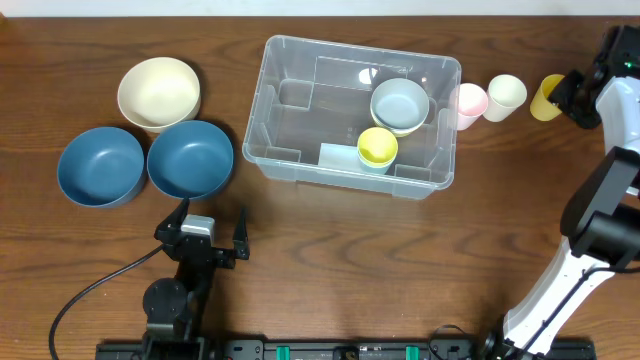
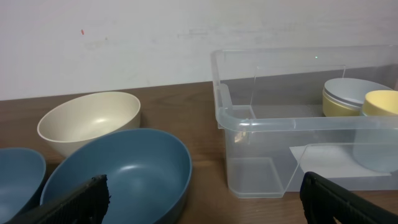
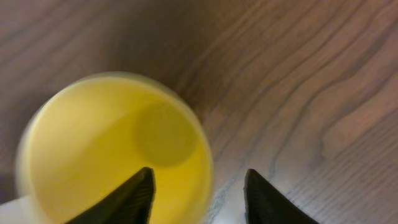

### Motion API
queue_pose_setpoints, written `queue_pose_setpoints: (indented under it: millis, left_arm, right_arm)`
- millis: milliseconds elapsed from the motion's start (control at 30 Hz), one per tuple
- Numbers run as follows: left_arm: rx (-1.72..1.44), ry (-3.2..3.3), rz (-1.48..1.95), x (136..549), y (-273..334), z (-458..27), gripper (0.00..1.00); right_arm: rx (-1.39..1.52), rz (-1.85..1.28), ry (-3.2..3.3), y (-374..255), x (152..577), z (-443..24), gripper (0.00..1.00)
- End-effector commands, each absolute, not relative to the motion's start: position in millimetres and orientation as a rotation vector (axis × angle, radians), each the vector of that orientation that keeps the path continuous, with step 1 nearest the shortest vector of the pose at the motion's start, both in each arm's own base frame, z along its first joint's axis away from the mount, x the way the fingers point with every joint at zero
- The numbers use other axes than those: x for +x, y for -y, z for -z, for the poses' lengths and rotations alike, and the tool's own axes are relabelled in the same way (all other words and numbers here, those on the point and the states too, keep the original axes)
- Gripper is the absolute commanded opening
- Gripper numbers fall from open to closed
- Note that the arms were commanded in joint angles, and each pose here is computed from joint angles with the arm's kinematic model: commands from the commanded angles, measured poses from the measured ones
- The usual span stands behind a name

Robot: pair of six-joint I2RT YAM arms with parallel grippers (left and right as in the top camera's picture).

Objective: Pack container
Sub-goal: 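Carry the yellow cup into the bin, stack it on the yellow cup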

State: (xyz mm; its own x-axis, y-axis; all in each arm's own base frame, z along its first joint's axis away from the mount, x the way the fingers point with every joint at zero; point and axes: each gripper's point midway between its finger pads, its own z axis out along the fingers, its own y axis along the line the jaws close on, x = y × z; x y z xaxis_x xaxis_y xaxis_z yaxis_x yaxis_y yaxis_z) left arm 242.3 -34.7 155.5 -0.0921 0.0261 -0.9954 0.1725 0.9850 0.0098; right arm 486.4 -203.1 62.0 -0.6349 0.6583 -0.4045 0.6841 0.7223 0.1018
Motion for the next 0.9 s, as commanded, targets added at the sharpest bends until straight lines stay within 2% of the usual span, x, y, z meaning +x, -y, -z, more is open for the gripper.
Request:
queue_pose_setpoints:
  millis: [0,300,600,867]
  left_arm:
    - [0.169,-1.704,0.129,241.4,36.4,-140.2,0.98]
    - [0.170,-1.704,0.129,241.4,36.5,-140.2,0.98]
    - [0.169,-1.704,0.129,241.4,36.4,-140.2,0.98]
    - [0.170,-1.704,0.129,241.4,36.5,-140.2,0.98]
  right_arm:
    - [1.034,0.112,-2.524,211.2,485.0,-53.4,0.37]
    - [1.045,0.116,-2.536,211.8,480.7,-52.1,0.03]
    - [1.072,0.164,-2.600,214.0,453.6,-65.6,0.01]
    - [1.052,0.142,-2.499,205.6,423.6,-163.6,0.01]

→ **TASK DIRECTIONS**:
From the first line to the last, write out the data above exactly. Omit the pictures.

→ **ANSWER FOR THIS EXERCISE**:
### Motion API
queue_pose_setpoints, written `queue_pose_setpoints: (indented under it: millis, left_arm, right_arm)`
- millis: milliseconds elapsed from the motion's start (control at 30 Hz), one per tuple
- Numbers run as follows: left_arm: rx (-1.72..1.44), ry (-3.2..3.3), rz (-1.48..1.95), x (136..549), y (-273..334), z (-458..27), gripper (0.00..1.00); right_arm: rx (-1.39..1.52), rz (-1.85..1.28), ry (-3.2..3.3), y (-374..255), x (152..577), z (-443..24), gripper (0.00..1.00)
- End-effector commands, each absolute, not relative to the motion's start: position in millimetres and orientation as a rotation vector (axis × angle, radians), each the vector of that orientation that keeps the path continuous, with step 1 nearest the shortest vector of the pose at the motion's start, both in each arm's own base frame, z along its first joint's axis away from the mount, x the way the fingers point with every joint at zero
- The numbers use other axes than those: x for +x, y for -y, z for -z, for the poses' lengths and rotations alike, and the tool's own axes are relabelled in the same way (all other words and numbers here, those on the point and the states too, keep the original axes)
- Gripper is the absolute commanded opening
- Gripper numbers fall from open to closed
- Note that the arms were commanded in joint angles, and each pose here is computed from joint angles with the arm's kinematic model: commands from the commanded angles, measured poses from the measured ones
- The usual span stands behind a name

Robot: pair of six-joint I2RT YAM arms with parallel grippers (left and right as in the top camera's picture).

Objective: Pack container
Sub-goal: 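Carry the yellow cup into the bin, stack it on the yellow cup
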
State: (xyz mm; its own x-axis, y-axis; all in each arm's own base frame, z along its first joint's axis away from the mount, x the way the fingers point with every joint at zero; point and axes: each gripper's point midway between its finger pads, its own z axis out along the fingers, its own y axis along the line the jaws close on, x = y × z; x y z xaxis_x xaxis_y xaxis_z yaxis_x yaxis_y yaxis_z) left arm 242.3 -34.7 155.5 -0.0921 0.0261 -0.9954 0.1725 0.9850 0.0098; right arm 486.4 -203.1 62.0 -0.6349 0.6583 -0.4045 0.6841 0.7223 0.1018
Motion for the next 0.9 s, as commanded, targets added at the sharpest bends until straight lines stay within 2% of the usual span, x, y, z meaning +x, -y, -z, more is open for the gripper.
Request:
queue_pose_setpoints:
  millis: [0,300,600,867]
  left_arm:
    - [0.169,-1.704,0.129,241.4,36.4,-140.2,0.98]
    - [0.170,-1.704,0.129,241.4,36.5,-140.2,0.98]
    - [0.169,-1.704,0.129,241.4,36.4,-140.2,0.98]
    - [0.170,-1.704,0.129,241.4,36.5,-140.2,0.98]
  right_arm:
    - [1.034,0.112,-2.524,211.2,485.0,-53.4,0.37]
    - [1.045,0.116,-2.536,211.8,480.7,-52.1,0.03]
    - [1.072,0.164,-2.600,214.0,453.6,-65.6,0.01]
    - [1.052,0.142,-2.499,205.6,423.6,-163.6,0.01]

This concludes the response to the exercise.